Y Brady seguía siendo Brady.
Quería estar con él, dejar que su nombre estuviera vinculado al de él como lo había estado en el pasado. Con dieciséis años se había mostrado muy segura. En aquellos momentos, a pesar de que era toda una mujer, tenía miedo de cometer un error, de sufrir, de perder.
Comprendía que la gente no podía retomar el pasado por donde lo habían dejado. Ella no podía volver a empezar cuando aún tenía que resolver el pasado.
Se tomó su tiempo para vestirse para la cena familiar. Iba a ser una ocasión festiva, por lo que estaba decidida a formar parte de ella. Se puso un vestido azul muy sencillo, que llevaba unas cuentas multicolores sobre un hombro. Se dejó el cabello suelto y se colocó unos pendientes de zafiros.
Antes de cerrar el joyero, sacó un anillo con una pequeña esmeralda. Incapaz de resistirse, se lo puso también. Aún le servía. Sonrió al vérselo en el dedo. Entonces, sacudió la cabeza y se lo quitó. Aquélla era la clase de sentimiento que tenía que aprender a evitar, en particular si tenía que pasar aquella velada en compañía de Brady.

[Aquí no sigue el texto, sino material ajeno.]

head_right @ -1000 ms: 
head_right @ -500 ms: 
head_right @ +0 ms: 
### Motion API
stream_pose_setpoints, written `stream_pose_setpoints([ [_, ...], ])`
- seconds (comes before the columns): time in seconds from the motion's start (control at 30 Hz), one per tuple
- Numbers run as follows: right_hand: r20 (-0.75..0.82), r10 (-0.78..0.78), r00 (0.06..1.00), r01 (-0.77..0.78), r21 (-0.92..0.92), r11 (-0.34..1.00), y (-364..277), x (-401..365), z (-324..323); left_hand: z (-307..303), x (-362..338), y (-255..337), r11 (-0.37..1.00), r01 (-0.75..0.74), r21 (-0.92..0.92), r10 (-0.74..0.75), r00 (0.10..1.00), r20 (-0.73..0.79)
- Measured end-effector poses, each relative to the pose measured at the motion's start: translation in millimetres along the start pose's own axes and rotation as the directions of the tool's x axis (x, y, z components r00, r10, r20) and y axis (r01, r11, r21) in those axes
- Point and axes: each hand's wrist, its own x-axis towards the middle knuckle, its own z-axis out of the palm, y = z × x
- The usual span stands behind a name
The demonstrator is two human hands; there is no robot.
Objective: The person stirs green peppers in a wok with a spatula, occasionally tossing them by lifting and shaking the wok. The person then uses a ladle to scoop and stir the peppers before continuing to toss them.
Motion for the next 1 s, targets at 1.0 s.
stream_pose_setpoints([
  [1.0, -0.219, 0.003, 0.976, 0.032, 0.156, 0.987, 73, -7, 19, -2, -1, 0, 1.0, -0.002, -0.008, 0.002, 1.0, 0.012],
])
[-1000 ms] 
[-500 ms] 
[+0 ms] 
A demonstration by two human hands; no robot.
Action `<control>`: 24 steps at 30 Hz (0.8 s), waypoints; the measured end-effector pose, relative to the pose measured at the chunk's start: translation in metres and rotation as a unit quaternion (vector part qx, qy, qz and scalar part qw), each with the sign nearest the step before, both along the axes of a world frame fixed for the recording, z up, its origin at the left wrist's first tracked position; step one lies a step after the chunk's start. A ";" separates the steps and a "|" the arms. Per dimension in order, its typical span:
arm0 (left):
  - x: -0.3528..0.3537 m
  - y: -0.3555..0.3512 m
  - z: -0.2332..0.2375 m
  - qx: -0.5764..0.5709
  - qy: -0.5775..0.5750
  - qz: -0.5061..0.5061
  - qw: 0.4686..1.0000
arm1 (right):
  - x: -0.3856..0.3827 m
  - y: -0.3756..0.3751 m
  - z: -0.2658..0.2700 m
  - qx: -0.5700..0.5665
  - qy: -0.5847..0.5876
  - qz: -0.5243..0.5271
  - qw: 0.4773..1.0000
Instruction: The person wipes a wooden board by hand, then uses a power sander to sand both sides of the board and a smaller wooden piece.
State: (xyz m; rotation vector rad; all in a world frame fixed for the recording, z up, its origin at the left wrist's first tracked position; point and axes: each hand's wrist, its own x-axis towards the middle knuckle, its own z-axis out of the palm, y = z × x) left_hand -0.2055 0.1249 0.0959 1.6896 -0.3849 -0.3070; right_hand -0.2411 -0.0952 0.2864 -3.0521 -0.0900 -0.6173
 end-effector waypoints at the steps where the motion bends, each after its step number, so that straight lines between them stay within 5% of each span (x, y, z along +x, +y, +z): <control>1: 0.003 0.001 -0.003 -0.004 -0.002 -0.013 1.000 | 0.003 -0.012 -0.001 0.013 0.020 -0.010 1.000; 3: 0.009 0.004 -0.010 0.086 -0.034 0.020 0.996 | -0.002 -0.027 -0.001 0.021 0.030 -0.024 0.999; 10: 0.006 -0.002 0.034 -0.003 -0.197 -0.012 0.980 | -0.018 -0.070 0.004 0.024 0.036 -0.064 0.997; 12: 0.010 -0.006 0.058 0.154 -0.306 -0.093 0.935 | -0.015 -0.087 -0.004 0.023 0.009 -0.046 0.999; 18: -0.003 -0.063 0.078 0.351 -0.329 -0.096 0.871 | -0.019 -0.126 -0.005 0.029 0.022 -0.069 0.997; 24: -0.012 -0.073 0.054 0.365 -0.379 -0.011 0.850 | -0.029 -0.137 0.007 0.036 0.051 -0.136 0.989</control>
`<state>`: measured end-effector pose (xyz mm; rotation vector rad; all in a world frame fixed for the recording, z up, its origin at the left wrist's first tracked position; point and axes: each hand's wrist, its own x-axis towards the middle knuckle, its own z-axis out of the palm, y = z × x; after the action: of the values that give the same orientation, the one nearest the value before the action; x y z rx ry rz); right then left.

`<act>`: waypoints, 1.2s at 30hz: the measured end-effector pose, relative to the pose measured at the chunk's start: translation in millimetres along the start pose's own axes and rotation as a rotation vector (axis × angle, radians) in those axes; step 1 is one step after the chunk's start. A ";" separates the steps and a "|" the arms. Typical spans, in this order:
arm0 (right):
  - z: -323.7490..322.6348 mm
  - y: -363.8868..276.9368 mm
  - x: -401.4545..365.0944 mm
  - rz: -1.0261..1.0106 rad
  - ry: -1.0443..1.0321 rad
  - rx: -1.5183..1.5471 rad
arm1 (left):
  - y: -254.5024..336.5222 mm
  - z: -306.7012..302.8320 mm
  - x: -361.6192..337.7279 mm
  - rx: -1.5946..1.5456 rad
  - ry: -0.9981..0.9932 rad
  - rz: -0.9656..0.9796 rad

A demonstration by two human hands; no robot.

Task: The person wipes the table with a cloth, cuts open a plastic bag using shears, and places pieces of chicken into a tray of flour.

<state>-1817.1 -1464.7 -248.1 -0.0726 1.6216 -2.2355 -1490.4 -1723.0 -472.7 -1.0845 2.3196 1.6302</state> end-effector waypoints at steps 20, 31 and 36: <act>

Iban a ser amigos. Sólo amigos. Había pasado mucho tiempo desde la última vez que se había podido abandonar al lujo de la amistad. Si se sentía aún atraída hacia él… Bueno, aquello añadiría tan sólo una pequeña excitación a sus encuentros. No podía arriesgar su corazón. Ni el de él.
Se apretó una mano contra el estómago maldiciendo la incomodidad que sentía. Sacó del cajón una caja nueva de antiácidos y se tomó uno. Por muy festiva que fuera a ser la noche, resultaría algo estresante.
Tras comprobar el reloj, salió del dormitorio y bajó la escalera. Vanessa Sexton nunca llegaba tarde a una actuación.
– Vaya, vaya -dijo Brady desde el vestíbulo-. Sigues siendo la sexy Vanessa Sexton.
«Justo lo que necesitaba», pensó ella. Los músculos del estómago se le tensaron un poco más. ¿Por qué tenía que estar tan guapo? Miró la puerta abierta y luego lo observó a él.
– Llevas puesto un traje.
– Eso parece -comentó él.
– Nunca te había visto con traje. ¿Por qué no estás ya en casa de Joanie?
– Porque voy a llevarte allí.
– Es una tontería. Yo tengo mi propio…
– Cállate -le ordenó él. Entonces, la agarró por los hombros y le dio un beso-. Cada vez que te beso sabes mejor.
– Mira, Brady -repuso ella, cuando consiguió que su corazón se tranquilizara-, creo que vamos a tener que establecer unas reglas básicas…
– Odio las reglas…
Volvió a besarla. Aquella vez se tomó un poco más de tiempo.
– Me va a encantar estar emparentado contigo -comentó, con una sonrisa-. Hermanita…
– Pues no te estás comportando como un hermano.
– Ya empezaré a darte órdenes más tarde. ¿Qué te parece lo de la boda?
– Siempre he apreciado mucho a tu padre.
– ¿Y?
– Y espero que no sea tan dura de corazón como para negarle a mi madre la felicidad de la que puede disfrutar a su lado.
– Con eso vale por el momento -afirmó él. Entonces, entornó los ojos cuando vio que ella se frotaba las sienes-. ¿Te duele la cabeza?
– Un poco.
– ¿Te has tomado algo?
– No, ya se me pasará. ¿Nos vamos?
– De acuerdo -contestó Brady. La tomó de la mano para acompañarla al exterior-. Estaba pensando… ¿por que no vamos al Molly's Hole como solíamos hacer entonces?
– Veo que sigues pensando en lo mismo -comentó ella, riendo.
– ¿Es eso un sí?
– Es un «lo pensaré».
– Tonta -bromeó él mientras le abría la puerta del coche.
Diez minutos más tarde, Joanie salía por la puerta principal de su casa para darles la bienvenida.